REQUIRED ACTION: Look for the word "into" in the data below, and copy every line that holds it.

SUPPLIED MATERIAL:
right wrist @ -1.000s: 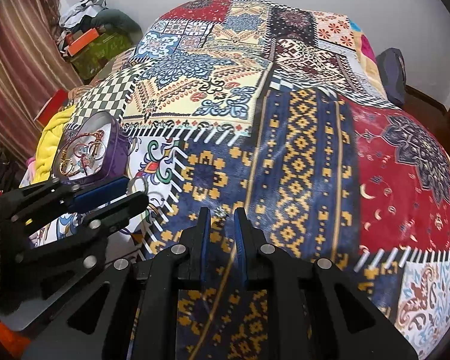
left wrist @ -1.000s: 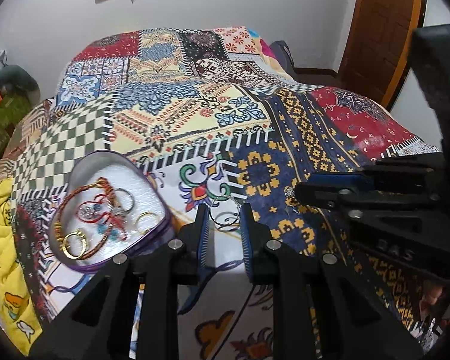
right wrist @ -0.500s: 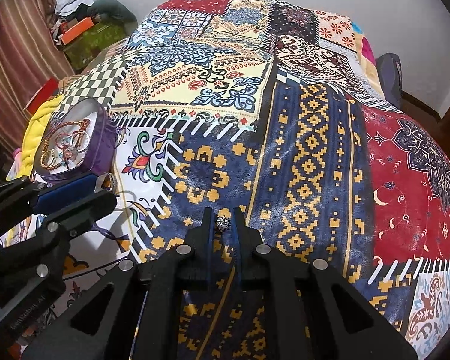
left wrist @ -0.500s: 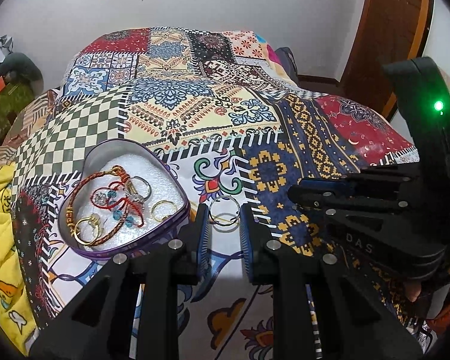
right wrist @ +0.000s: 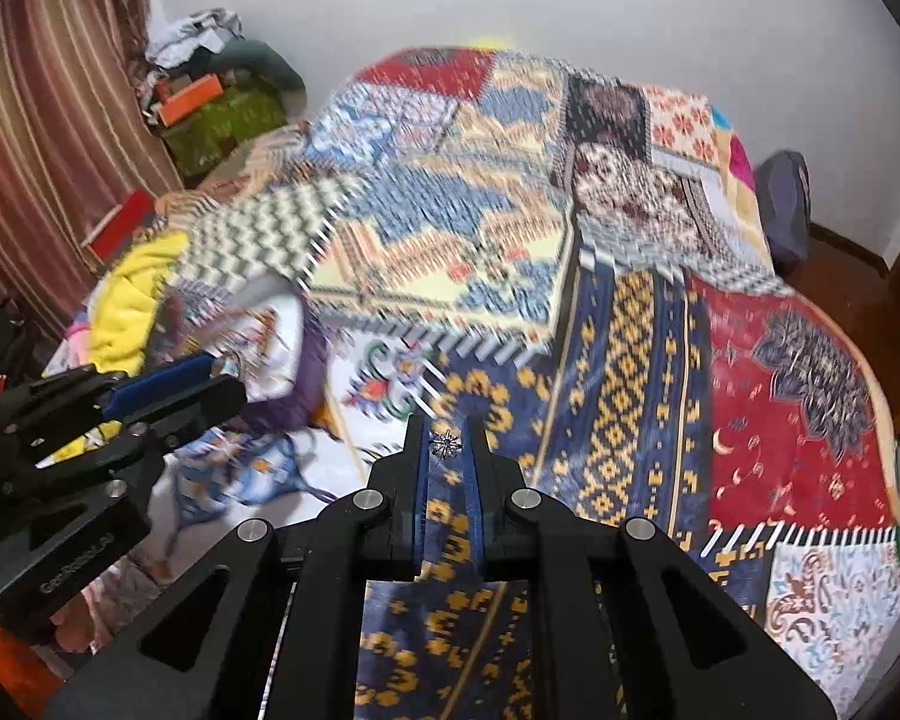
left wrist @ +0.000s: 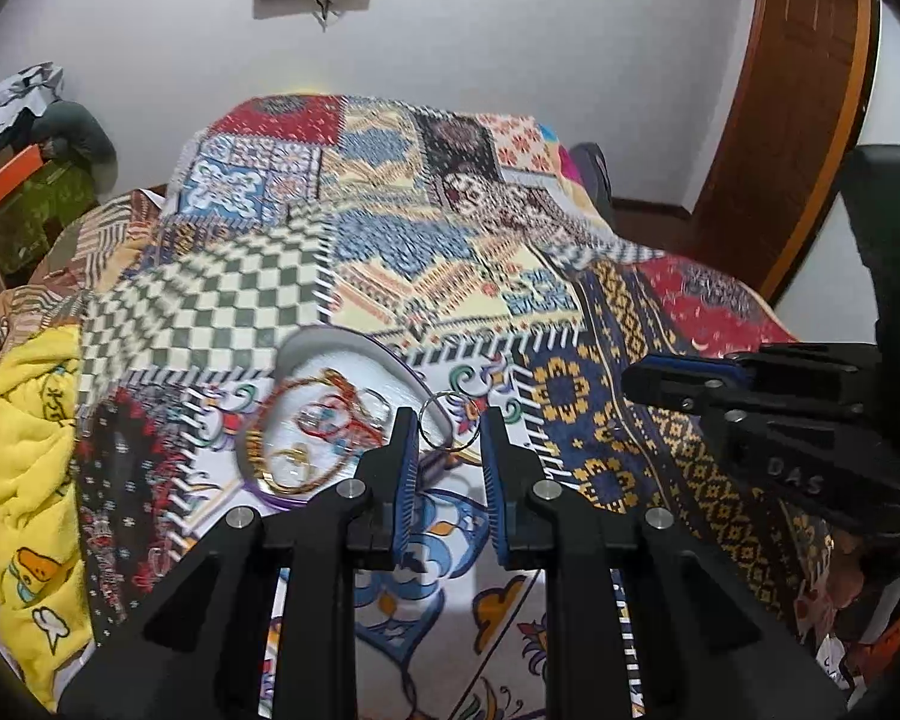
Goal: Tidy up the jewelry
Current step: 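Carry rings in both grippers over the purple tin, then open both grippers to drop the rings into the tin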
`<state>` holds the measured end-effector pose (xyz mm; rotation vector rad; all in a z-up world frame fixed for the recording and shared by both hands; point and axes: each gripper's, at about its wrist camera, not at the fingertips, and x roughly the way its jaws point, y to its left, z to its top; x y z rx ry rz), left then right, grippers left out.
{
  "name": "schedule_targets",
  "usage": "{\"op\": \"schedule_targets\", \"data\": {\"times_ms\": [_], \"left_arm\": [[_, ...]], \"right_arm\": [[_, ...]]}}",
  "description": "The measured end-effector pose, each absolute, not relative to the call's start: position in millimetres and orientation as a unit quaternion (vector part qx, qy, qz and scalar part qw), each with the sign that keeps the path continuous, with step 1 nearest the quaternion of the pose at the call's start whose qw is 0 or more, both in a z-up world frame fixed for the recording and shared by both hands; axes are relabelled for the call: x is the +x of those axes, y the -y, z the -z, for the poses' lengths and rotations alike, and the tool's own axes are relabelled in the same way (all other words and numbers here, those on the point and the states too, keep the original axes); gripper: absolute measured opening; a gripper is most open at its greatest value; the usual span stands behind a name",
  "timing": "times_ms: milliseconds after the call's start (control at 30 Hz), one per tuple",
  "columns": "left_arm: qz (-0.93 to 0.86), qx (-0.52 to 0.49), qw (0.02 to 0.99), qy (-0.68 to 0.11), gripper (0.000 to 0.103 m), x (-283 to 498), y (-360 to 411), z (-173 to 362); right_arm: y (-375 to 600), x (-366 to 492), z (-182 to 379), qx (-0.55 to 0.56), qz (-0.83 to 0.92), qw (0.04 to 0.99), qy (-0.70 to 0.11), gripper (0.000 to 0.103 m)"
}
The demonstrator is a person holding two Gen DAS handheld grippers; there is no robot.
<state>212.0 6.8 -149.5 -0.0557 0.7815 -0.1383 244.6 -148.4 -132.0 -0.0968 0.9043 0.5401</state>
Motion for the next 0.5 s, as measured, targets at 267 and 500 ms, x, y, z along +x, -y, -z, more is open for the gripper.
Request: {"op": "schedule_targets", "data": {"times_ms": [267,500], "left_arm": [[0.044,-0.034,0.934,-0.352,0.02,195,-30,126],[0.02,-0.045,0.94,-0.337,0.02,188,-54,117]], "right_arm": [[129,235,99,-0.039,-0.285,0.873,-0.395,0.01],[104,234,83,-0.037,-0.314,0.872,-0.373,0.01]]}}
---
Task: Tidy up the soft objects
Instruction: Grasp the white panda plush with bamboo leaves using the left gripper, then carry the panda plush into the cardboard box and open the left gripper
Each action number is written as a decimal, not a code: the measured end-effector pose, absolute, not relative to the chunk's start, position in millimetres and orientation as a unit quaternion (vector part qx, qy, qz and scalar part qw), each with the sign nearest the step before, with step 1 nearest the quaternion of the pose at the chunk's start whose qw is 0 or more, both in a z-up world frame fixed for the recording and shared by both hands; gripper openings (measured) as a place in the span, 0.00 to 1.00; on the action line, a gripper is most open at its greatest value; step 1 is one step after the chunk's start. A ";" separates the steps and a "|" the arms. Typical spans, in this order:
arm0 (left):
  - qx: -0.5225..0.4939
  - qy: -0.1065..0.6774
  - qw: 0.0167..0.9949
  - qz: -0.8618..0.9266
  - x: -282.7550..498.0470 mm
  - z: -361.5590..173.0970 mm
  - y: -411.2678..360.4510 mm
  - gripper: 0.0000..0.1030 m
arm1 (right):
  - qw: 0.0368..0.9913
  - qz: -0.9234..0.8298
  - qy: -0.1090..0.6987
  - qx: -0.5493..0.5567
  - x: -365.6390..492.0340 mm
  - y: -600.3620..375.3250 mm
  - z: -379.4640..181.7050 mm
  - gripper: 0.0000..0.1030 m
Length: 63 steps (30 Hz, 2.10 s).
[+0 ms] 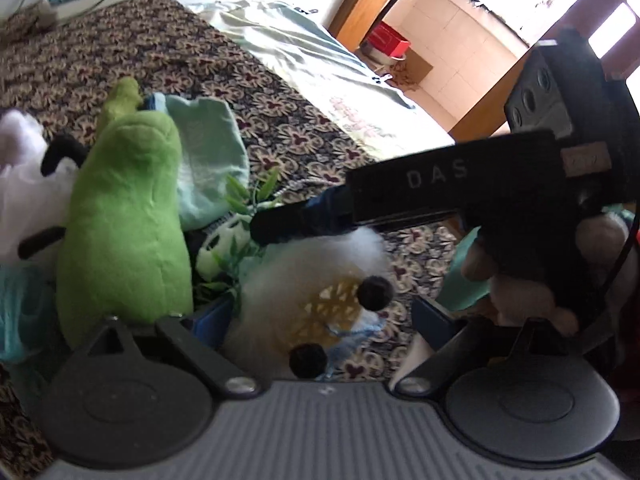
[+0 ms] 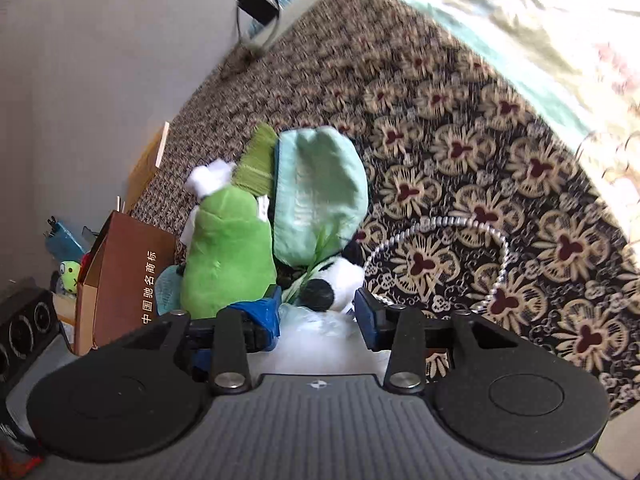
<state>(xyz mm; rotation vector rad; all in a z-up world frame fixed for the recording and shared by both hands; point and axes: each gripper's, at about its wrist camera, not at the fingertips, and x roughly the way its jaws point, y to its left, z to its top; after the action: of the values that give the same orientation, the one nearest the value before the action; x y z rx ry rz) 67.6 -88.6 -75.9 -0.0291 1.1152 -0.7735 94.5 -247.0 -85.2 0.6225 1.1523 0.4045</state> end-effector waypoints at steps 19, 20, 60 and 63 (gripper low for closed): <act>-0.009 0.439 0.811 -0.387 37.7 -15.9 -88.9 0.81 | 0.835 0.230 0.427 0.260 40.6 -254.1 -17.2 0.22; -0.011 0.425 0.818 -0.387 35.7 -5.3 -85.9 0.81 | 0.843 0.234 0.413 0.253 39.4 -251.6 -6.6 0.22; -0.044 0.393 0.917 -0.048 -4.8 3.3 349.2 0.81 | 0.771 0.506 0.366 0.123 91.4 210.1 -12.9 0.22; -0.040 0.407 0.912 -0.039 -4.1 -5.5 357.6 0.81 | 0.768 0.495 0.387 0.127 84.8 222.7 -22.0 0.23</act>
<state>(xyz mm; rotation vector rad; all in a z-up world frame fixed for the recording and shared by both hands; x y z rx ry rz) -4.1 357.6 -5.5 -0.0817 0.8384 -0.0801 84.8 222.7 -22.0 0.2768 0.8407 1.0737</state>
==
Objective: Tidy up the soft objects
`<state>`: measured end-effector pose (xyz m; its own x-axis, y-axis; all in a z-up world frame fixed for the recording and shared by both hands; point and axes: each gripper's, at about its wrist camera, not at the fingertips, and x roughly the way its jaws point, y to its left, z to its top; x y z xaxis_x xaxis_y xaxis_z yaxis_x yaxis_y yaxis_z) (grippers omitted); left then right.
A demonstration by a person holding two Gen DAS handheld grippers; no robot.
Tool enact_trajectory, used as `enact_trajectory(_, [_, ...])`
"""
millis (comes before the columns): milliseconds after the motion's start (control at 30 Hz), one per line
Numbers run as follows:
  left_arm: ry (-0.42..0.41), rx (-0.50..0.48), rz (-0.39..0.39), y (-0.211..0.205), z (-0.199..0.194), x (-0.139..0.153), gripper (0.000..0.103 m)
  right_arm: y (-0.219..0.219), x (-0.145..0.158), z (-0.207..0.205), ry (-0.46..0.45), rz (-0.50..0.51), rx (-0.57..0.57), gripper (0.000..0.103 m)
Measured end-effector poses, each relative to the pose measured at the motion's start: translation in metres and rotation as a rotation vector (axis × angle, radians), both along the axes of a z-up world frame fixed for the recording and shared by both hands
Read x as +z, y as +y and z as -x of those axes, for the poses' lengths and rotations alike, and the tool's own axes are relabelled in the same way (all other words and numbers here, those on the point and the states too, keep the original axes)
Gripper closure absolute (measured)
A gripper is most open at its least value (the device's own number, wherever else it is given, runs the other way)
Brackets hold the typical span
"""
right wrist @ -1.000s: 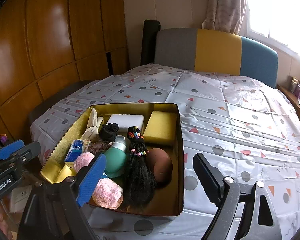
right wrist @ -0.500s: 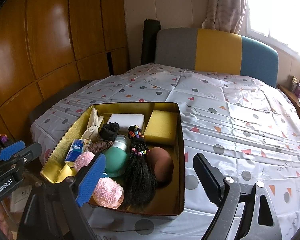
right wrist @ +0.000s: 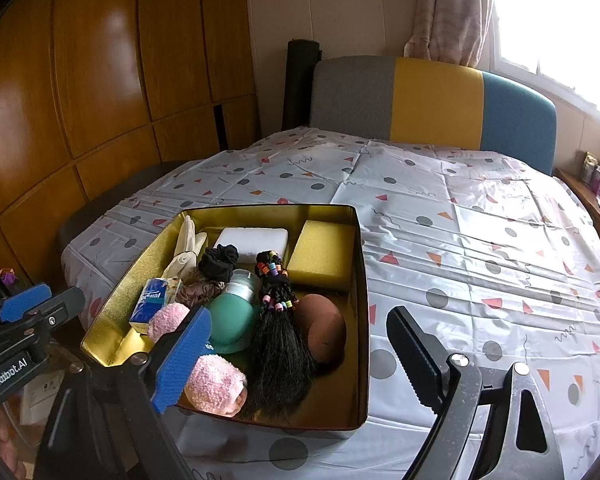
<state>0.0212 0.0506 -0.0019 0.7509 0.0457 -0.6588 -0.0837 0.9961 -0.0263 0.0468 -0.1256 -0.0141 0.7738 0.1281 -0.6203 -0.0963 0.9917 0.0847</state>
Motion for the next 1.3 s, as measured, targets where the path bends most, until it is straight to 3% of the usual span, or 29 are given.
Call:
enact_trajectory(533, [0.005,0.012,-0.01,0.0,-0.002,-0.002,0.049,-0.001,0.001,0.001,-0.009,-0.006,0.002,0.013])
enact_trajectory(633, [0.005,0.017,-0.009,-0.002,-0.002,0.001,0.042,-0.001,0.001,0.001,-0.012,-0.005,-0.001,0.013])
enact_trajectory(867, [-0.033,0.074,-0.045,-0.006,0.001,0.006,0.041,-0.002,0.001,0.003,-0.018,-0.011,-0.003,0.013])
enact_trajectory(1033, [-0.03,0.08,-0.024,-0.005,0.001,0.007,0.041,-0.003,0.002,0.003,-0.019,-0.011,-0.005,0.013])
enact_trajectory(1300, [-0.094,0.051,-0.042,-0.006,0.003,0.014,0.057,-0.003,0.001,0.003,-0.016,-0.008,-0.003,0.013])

PROBLEM SOLUTION:
Current step: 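Carry rings in both grippers over the purple tin, then open both grippers to drop the rings into the tin
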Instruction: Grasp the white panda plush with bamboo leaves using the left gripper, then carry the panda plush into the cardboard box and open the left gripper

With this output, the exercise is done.